K-th Smallest in Lexicographical Order: Virtual Trie Traversal

May 19, 20267 min read

leetcodeproblemhardtrie

K-th Smallest in Lexicographical Order is LeetCode 440, rated Hard. Given two integers n and k, return the k-th smallest integer in the range [1, n] when the numbers are sorted in lexicographical (dictionary) order.

Example: for n = 13 and k = 2, the lexicographic ordering is [1, 10, 11, 12, 13, 2, 3, 4, 5, 6, 7, 8, 9], and the 2nd number is 10.

The brute force approach would be to generate all numbers, sort them as strings, and pick the k-th one. That is O(n log n) and far too slow when n can be up to 10^9. You need a way to jump directly to the k-th number without listing them all.

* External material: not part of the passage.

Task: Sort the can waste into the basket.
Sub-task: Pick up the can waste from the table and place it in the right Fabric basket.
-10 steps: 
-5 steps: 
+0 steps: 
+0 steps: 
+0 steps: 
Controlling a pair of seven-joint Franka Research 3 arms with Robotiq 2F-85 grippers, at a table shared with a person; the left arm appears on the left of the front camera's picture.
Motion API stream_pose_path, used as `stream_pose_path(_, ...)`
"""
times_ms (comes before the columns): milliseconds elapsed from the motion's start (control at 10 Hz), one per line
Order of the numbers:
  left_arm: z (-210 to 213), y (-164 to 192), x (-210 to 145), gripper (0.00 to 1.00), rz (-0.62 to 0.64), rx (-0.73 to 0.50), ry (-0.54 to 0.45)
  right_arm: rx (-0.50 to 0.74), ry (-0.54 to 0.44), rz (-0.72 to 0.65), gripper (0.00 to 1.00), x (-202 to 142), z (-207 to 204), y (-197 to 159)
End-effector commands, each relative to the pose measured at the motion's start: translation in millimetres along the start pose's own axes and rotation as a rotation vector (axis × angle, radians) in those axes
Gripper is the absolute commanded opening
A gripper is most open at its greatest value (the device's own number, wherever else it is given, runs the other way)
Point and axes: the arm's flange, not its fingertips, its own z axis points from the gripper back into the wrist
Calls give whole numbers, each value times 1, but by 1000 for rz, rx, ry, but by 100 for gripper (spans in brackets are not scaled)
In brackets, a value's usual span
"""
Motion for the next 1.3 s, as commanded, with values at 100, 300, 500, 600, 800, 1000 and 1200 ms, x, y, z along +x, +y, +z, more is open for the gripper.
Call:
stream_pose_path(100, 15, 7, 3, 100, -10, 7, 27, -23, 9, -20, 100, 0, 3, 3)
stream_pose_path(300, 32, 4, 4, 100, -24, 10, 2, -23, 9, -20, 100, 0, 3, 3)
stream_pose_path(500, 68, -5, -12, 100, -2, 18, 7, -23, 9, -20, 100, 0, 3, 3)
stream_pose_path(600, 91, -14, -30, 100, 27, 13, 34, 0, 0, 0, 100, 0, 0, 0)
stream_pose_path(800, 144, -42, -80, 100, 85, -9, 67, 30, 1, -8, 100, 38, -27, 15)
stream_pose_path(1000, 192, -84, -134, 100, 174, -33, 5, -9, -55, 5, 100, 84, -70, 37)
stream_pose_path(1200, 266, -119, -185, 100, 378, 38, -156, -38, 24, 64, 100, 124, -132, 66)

Numbers 1 to 13 as a virtual trie. The key operation is counting how many nodes sit under a prefix without visiting them one by one.

Why this problem matters

This problem teaches you virtual trie traversal, one of the most elegant tricks in competitive programming. You treat the numbers 1 through n as if they were inserted into a 10-ary trie, but you never actually build the trie. Instead, you count how many nodes fall under each prefix using arithmetic. That counting step lets you skip entire subtrees in a single operation, turning what would be an O(n) walk into an O(log^2 n) search.

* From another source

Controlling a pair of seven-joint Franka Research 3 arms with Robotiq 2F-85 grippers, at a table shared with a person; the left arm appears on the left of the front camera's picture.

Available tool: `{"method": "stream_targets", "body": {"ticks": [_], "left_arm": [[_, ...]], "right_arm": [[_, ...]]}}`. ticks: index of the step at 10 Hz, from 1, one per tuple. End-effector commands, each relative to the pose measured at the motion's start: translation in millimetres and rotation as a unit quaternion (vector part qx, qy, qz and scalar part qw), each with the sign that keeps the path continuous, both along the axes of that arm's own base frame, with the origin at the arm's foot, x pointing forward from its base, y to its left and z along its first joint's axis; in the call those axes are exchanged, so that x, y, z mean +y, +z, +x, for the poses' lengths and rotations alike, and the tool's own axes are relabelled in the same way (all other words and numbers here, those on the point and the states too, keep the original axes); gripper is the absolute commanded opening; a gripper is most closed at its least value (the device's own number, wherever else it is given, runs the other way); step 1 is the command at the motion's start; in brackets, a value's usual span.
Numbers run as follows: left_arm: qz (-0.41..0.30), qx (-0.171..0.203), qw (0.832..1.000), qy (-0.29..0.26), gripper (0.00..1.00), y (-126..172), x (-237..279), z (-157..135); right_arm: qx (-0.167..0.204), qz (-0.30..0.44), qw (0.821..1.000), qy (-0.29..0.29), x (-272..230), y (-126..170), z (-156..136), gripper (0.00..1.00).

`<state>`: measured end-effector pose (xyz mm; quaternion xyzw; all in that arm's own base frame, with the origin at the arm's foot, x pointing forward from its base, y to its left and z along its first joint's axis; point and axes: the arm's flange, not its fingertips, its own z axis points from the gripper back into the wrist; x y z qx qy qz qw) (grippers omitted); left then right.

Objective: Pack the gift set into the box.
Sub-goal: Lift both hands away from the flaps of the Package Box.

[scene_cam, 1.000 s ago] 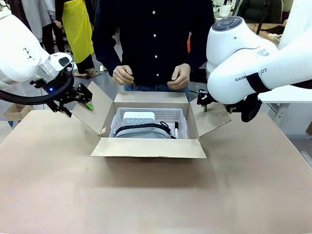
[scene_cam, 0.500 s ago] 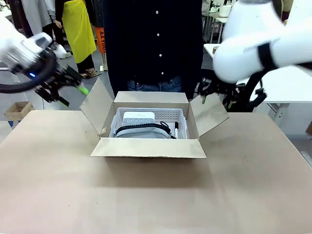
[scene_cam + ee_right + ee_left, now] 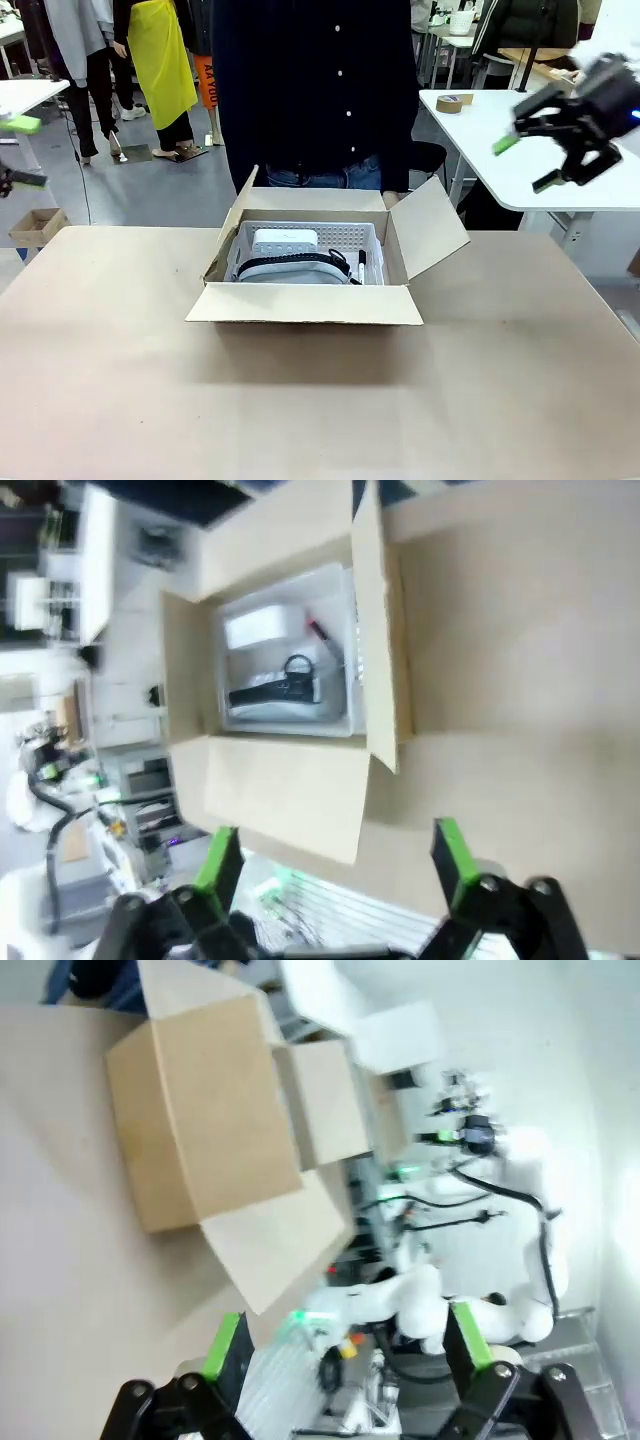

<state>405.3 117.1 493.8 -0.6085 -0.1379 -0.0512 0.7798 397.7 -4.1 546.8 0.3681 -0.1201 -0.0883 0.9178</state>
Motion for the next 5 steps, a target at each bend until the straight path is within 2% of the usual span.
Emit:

The same "count without enumerating" idea shows up in many other problems. Anytime you can calculate the size of a range or subtree directly, you can avoid materializing it.

Practice this pattern with spaced repetition

The key insight

Numbers 1 through n form a virtual trie where the root has children 1 through 9, and each node with value v has children v*10 through v*10 + 9 (as long as they do not exceed n). A DFS preorder traversal of this trie produces the lexicographic order.

To find the k-th number, you do not walk every node. Instead, at each prefix you ask: "How many numbers exist in the subtree rooted at this prefix?" If the count is smaller than k, you skip the entire subtree and move to the next sibling prefix. If the count is large enough, the answer is somewhere inside, so you go one level deeper.

The helper function count_steps(prefix, next_prefix, n) calculates how many numbers fall between prefix (inclusive) and next_prefix (exclusive), capped at n. It works level by level: at the first level you have just the prefix itself, at the next level you have up to 10 children, then up to 100 grandchildren, and so on. At each level, you take the minimum of the actual range boundary and n + 1 to avoid counting numbers beyond n.

The solution

def find_kth_number(n, k):
    current = 1
    k -= 1  # current = 1 accounts for the first number

    while k > 0:
        steps = count_steps(current, current + 1, n)
        if steps <= k:
            # Skip this subtree, move to next sibling
            current += 1
            k -= steps
        else:
            # Answer is in this subtree, go deeper
            current *= 10
            k -= 1  # account for the current node

    return current


def count_steps(prefix, next_prefix, n):
    steps = 0
    while prefix <= n:
        steps += min(n + 1, next_prefix) - prefix
        prefix *= 10
        next_prefix *= 10
    return steps

Let us trace through each piece.

find_kth_number starts at current = 1 and immediately decrements k by 1, because 1 itself is the first number in lex order. Then it loops:

Count: call count_steps(current, current + 1, n) to figure out how many numbers live in the subtree rooted at current.
Skip or descend: if the subtree is not large enough to contain the k-th number (steps is at most k), skip the whole subtree by moving to the next sibling (current += 1) and subtracting steps from k. Otherwise, descend into the subtree (current *= 10) and subtract 1 from k to account for the node you just passed through.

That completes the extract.